Running Your Own Numbers When Nobody Does It For You
When you work for yourself — whether you're a freelance designer, Uber driver, contractor, or sole trader — there's no payroll department setting aside your tax, no employer paying your super, and no HR team to ask when you're confused. The upside is flexibility and control. The downside is that every financial mistake is your own. These calculators help you stay on top of the numbers that matter.
Working Out Your Real Hourly Rate
The most common mistake freelancers make is quoting an hourly rate based on what they want to earn — without accounting for all the hours they're not billing. Every hour spent on admin, client emails, invoicing, chasing payments, and unpaid pitching is time that has to be covered by your billable hours. A freelancer working 40 hours a week may only bill 25 of them. Our Hourly Rate Calculator walks you through the maths: desired income, billable hours, business expenses, and a buffer for gaps between contracts.
Setting Aside Tax Quarterly
As a sole trader or contractor, the ATO expects you to pay tax as you earn through the PAYG instalment system. In your first year of self-employment you'll receive an assessment after lodging your first return, but from year two onwards you'll receive quarterly instalment notices. A safe rule of thumb: set aside 25–30% of every invoice payment into a separate tax savings account from day one. If you earn over $27,500 in the current year, the ATO will almost certainly put you onto quarterly instalments. Use our Income Tax Calculator to estimate your annual liability and reverse-engineer how much to quarantine per payment received.
GST Registration: The $75,000 Threshold
You must register for GST if your annual turnover is $75,000 or more (or $150,000 for non-profit bodies).
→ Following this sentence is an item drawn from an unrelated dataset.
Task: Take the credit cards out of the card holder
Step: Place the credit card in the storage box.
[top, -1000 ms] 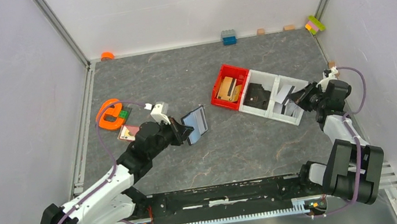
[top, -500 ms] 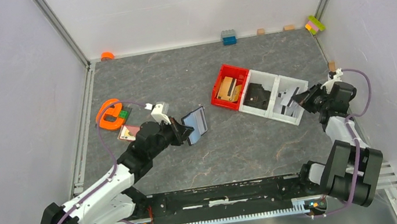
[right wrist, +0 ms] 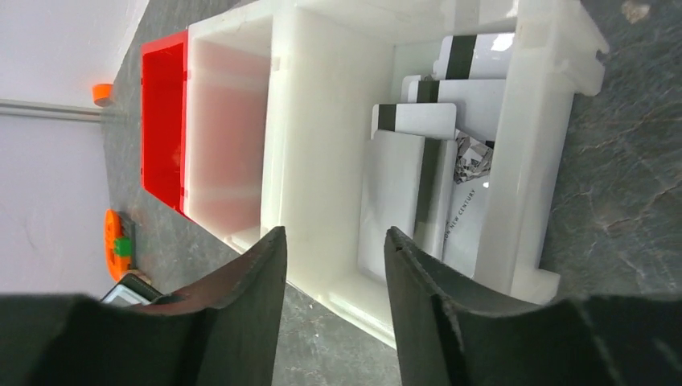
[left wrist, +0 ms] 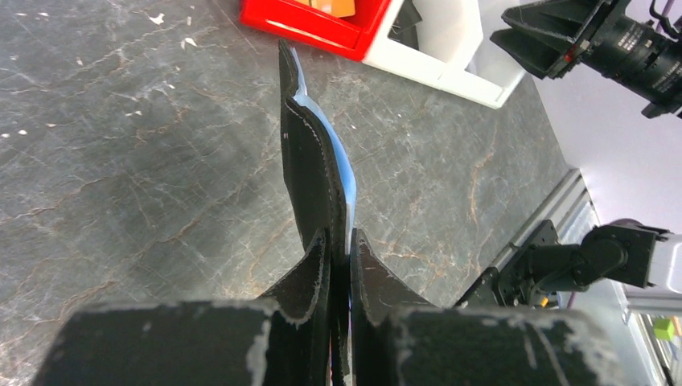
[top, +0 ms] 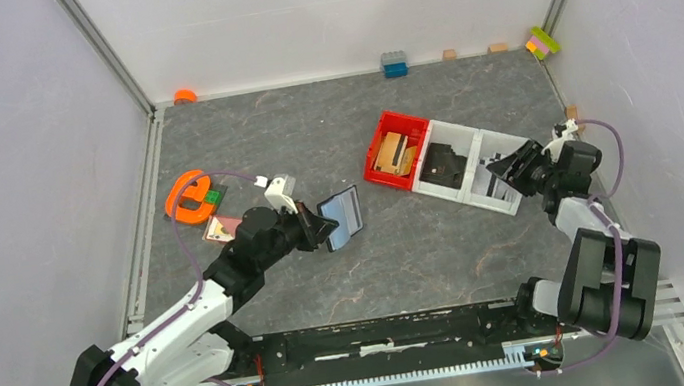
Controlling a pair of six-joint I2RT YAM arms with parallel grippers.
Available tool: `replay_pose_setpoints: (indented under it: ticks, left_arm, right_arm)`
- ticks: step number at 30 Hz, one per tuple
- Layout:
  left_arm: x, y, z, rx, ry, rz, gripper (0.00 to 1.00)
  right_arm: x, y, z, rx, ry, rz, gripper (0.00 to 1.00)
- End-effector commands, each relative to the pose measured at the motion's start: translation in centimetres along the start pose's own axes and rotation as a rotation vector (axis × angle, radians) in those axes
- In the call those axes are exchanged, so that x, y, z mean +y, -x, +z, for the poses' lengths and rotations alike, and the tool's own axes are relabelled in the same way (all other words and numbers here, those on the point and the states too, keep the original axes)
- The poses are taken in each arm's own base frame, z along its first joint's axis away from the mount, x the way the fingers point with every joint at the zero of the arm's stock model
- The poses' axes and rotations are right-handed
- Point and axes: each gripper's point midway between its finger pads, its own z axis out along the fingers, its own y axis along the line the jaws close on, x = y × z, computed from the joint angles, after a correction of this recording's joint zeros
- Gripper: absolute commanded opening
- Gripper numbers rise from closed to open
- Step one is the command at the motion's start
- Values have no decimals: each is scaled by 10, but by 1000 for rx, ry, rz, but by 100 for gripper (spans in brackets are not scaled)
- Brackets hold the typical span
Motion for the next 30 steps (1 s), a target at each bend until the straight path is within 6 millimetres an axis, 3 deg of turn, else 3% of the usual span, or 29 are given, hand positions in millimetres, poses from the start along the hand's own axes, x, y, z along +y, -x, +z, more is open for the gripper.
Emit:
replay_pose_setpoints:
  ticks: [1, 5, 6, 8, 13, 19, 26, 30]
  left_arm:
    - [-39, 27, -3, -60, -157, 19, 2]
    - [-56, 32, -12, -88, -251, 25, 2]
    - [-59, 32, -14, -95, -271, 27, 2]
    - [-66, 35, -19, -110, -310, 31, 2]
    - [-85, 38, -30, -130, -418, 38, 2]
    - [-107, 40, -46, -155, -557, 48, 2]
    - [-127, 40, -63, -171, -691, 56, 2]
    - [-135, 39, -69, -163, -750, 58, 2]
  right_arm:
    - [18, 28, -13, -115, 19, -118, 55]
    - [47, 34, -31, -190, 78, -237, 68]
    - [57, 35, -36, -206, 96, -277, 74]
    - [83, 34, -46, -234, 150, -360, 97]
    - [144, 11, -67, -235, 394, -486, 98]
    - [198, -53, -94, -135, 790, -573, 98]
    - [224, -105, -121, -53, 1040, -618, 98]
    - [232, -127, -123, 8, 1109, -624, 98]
Once registered, you add 10% GST to your invoices, collect it from clients, and remit the net amount to the ATO quarterly. The benefit: you can also claim GST credits on your business purchases. Our GST Calculator helps you quickly add or remove GST from any amount, and track what you owe at BAS time.
Voluntary Super When Nobody Pays It For You
Employees get super paid on top of their salary by their employer. As a freelancer, you don't — unless you set it up yourself. The ATO's super rules for contractors have been expanding: from July 2026, the extended Super Guarantee may apply more broadly to contractor arrangements. Regardless of the rules, voluntary super contributions are one of the most tax-effective ways to save for retirement. Concessional contributions (capped at $30,000 per year) are taxed at 15% inside the fund — significantly lower than most freelancers' marginal rate. Use our Super Contribution Calculator to see how much you can put in and what you'll save in tax.
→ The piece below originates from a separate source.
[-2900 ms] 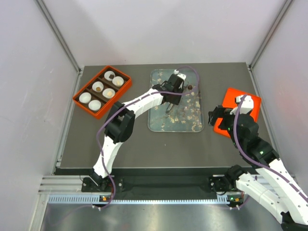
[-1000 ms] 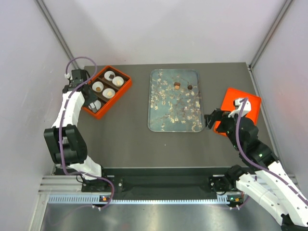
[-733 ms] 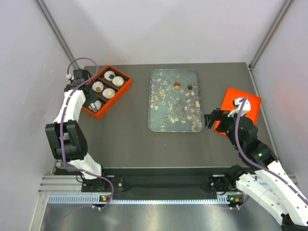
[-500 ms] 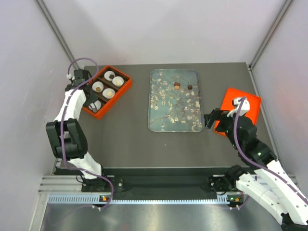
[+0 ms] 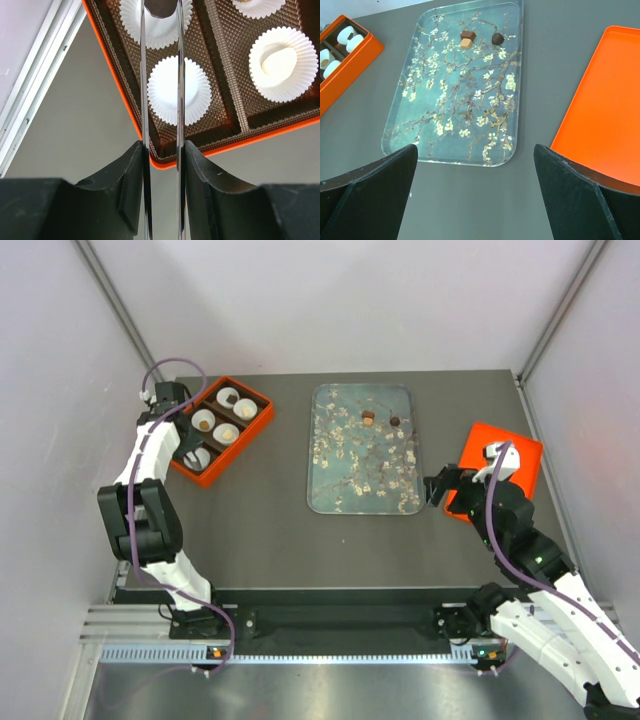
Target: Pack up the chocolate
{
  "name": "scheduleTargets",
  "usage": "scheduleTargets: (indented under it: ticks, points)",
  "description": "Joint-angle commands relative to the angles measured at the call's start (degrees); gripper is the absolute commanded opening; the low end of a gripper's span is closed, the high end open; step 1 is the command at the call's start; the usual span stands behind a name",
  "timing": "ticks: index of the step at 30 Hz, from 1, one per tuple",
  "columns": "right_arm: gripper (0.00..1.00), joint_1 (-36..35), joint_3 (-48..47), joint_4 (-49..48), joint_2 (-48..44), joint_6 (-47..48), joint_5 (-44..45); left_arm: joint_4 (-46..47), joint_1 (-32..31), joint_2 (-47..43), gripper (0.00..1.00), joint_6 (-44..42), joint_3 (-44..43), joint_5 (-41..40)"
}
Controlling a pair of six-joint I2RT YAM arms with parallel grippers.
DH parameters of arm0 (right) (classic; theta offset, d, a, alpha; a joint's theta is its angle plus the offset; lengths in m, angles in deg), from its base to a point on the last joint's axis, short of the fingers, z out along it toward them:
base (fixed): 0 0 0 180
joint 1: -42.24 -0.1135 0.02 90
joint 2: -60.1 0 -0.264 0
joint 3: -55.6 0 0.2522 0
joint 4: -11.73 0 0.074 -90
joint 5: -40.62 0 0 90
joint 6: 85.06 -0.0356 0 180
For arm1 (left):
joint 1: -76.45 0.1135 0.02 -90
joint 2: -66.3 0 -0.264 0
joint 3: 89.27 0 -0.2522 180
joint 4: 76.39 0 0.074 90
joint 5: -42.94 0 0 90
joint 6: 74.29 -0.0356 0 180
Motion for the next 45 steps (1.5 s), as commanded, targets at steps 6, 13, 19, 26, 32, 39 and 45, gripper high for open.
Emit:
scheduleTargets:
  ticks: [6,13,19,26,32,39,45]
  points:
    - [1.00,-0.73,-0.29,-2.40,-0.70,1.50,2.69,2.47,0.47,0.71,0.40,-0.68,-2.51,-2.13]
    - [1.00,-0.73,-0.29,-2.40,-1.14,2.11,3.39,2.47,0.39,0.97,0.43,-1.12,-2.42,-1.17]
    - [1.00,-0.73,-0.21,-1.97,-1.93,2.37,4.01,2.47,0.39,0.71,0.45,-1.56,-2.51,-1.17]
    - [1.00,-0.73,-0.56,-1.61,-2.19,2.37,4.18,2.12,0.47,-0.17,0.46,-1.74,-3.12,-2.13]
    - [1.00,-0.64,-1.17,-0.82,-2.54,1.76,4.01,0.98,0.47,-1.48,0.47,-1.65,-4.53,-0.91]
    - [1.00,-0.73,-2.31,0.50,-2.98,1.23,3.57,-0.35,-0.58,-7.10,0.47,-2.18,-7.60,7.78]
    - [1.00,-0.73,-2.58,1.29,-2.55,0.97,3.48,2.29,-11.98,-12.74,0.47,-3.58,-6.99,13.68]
Home Office Deductions: Fixed Rate vs Actual Cost
If you work from home, you can claim a deduction for home office expenses. The ATO's revised fixed rate method allows a deduction of 67 cents per hour for electricity, internet, and phone — with separate claims still available for depreciation of office furniture and equipment. Keep a log of your work-from-home hours throughout the year. Our Home Office Expenses Calculator compares both methods so you claim the higher deduction.
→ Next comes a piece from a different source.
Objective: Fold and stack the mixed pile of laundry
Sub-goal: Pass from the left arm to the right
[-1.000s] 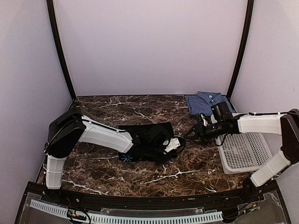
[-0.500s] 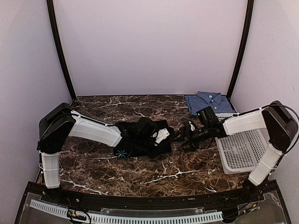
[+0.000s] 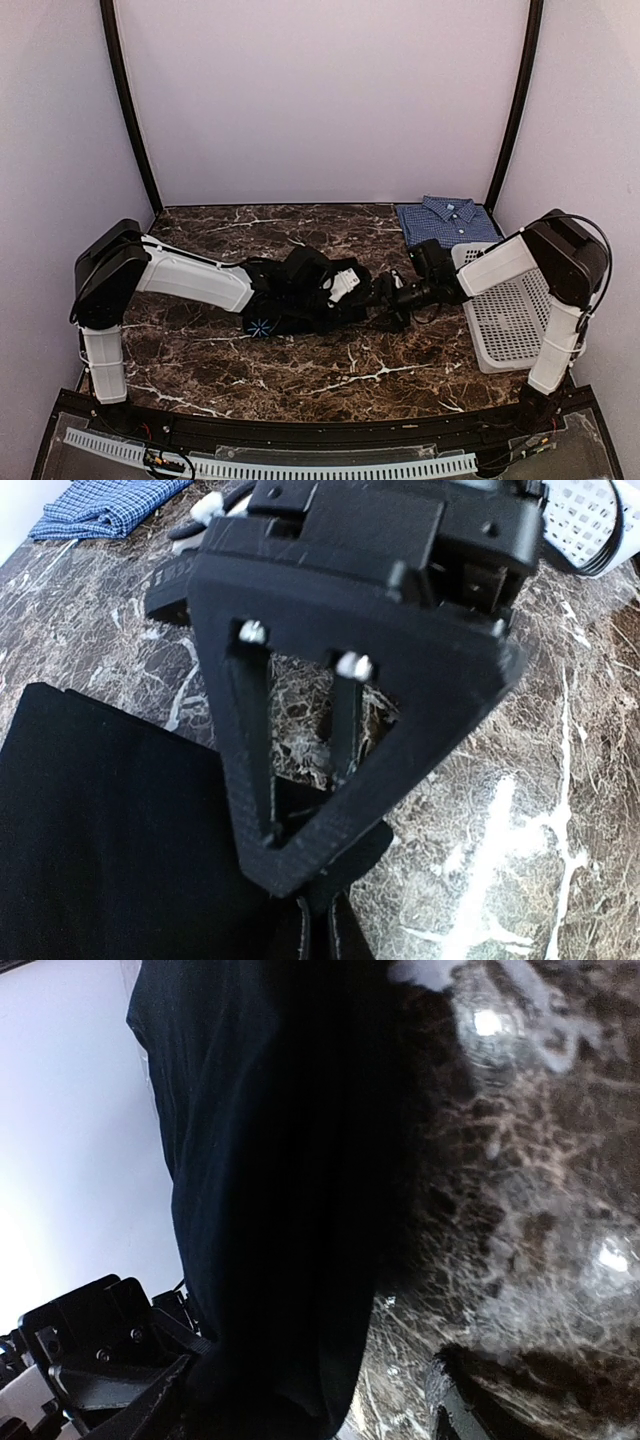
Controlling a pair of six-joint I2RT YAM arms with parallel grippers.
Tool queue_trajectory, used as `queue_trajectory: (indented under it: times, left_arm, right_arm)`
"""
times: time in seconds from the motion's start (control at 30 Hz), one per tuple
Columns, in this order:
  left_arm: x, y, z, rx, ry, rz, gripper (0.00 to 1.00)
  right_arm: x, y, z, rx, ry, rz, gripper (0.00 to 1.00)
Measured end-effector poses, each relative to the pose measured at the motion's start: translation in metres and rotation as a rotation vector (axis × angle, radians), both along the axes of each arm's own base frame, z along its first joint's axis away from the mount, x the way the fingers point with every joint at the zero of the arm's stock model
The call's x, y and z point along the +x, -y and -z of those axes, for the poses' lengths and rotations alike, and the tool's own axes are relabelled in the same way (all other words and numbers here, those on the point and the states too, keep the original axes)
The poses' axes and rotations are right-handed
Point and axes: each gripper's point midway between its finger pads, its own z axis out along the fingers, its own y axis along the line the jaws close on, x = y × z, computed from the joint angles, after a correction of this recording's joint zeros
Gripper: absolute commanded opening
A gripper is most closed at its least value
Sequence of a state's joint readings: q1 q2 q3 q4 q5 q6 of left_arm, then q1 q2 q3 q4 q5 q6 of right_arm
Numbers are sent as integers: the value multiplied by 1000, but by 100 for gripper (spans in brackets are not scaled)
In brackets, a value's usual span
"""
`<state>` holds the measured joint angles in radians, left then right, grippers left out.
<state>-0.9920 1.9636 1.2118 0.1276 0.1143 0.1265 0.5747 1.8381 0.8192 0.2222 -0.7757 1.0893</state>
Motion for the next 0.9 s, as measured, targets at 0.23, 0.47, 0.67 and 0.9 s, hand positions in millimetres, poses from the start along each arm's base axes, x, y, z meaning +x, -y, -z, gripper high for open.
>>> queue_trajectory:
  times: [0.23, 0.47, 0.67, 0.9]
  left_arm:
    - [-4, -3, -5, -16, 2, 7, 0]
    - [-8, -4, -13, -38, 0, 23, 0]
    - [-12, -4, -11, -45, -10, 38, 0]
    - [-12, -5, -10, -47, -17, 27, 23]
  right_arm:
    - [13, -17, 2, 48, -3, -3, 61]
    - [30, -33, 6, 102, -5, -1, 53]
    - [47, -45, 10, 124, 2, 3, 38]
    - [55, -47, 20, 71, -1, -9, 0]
ABN vs Employee: The Insurance Gap Nobody Warns You About
When you leave employment and go out on your own, you lose workers compensation coverage, employer-paid income protection, and often access to the group life insurance inside your super fund. Income protection insurance for freelancers is deductible and worth serious consideration — without it, an illness or injury that stops you working means no income, with no safety net. Budget for it as a genuine business expense.